Most of you on my feed have witnessed the deep transformation I’ve gone through since the start of 2016. I might be biased but I haven’t seen anyone do as great a turnaround in such a short time as I have. Throughout my 20s I battled suicidal ideation, relationships with abusers, self-harm and codependency (often disguised as BDSM), addiction to surrender, self-loathing disguised as overachievement, internalized patriarchy, and a pattern of giving away my creative power to people who were vastly unqualified to utilize it.

In the last three years I’ve created a baseline happiness level I didn’t know was possible, turned my band from a vanity project into a critically acclaimed oracular musical act that foretold the MeToo movement before it happened, transitioned from work that was causing me harm to creative entrepreneurship that fulfills me and helps others, healed from codependency, sorted my finances toward growth, gone entirely off psych meds, upleveled my friendships in a way I’ve never had in my adult life, and begun healing my sexuality from the tangled trauma knot it used to be. Not to mention helping many others restore their own creative power as well.
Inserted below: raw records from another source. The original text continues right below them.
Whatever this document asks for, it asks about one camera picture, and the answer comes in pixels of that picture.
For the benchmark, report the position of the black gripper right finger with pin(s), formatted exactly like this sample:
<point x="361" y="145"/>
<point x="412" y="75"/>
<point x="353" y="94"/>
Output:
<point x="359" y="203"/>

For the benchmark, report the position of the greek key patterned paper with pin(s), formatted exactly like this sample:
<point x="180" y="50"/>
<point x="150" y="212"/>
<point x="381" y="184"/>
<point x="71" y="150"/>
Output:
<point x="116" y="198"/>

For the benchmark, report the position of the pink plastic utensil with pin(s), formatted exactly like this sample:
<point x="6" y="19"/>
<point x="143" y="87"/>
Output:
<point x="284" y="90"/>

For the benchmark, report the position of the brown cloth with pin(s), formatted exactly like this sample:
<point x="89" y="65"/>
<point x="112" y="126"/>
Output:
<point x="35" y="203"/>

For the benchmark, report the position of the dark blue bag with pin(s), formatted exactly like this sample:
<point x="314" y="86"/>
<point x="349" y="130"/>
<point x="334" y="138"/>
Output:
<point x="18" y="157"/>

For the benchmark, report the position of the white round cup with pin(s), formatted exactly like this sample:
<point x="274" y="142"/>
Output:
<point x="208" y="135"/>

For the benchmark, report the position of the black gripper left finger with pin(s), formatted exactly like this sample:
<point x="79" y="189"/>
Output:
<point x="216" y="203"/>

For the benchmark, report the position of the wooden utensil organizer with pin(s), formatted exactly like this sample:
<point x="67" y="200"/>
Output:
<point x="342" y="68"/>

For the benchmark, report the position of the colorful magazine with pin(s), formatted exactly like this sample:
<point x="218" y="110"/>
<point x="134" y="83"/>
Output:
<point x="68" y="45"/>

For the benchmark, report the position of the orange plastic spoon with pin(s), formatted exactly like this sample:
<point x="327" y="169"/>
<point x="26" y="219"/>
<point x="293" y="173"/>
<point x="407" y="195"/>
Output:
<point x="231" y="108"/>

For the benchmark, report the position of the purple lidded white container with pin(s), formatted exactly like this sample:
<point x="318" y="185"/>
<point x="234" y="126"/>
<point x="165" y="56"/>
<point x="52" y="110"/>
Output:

Not ONCE did I have someone screaming in my face or violating a boundary to trigger a change.

Assuming we need to be forced into our healing is assuming we aren’t already showing up willing to do the work. If we’re showing up willing to do the work, all we need is to be shown where we need change and empowered with the tools to make it happen.

Will we be “triggered”? That depends on your definition.

The work will be confronting, no doubt. It is nothing short of confronting when you realize you’ve been living your life under trauma imprints that you didn’t need, that you were stamped with beliefs and patterns that don’t belong to you, that everything you thought was true about your own limitations isn’t and probably never was. That is confronting as fuck.

And you’ll grieve for the version of yourself that didn’t know better, you’ll shed cathartic tears for everything that happened to you that was super fucked up that you justified as normal at the time so that you could survive it, because confronting your harm at the time it was happening would have been so much more difficult and painful than just letting it happen. You’ll grieve that you didn’t think you were worth defending at the time, or that you were too young to be able to defend yourself when those around you who were responsible for you failed in keeping you safe. And you might spend a few days in bed allowing your body to process as you release and integrate.

Sure, that’s not easy. You have to show up with a strong spirit to make that happen.

But it’s also not “triggering” in a way that breaks you down or makes you feel bad. If anything it’s triggering in that you realize how easy it was to feel GOOD the whole time, and you’ll get mad that no one told you. (Or I did, anyway. I’m mad that my degree was in theater and it was on me to figure this out instead of all the therapists and psychiatrists I paid who definitely should have done their jobs better, who saw “anxiety” and “depression” when what was happening was “extremely normal response to trauma” and “in an abusive relationship.”)

I have never once seen a case where breaking someone down, humiliating them, making them doubt themselves, screaming at them, or in any way inducing a trauma reaction on purpose was necessary to growth, or even helpful to it. In most cases, it’s actually retraumatizing (citation: Unbroken Brain by Maia Szalavitz, if you want more evidence than my empirical knowledge).

Don’t be fooled. Organizations that do this want you to depend on them. They break you down because they want your surrender and for you to suspend your judgment so they can convince you you’re broken and incapable without them, and they are doing their participants a huge disservice if not outright harm by centering themselves instead of empowering others.

This isn’t cool and it’s hardly a model to abide by in 2019.

We live in a free will universe, guys. All someone needs to break free of their patterns is to be shown how to do it and then given the choice. For a facilitator to force themselves on a participant in a way that violates their boundaries is to violate their free will. That’s the opposite of empowerment.

And in addition to being violative, it’s just plain unnecessary.

You do not need to be broken down to heal.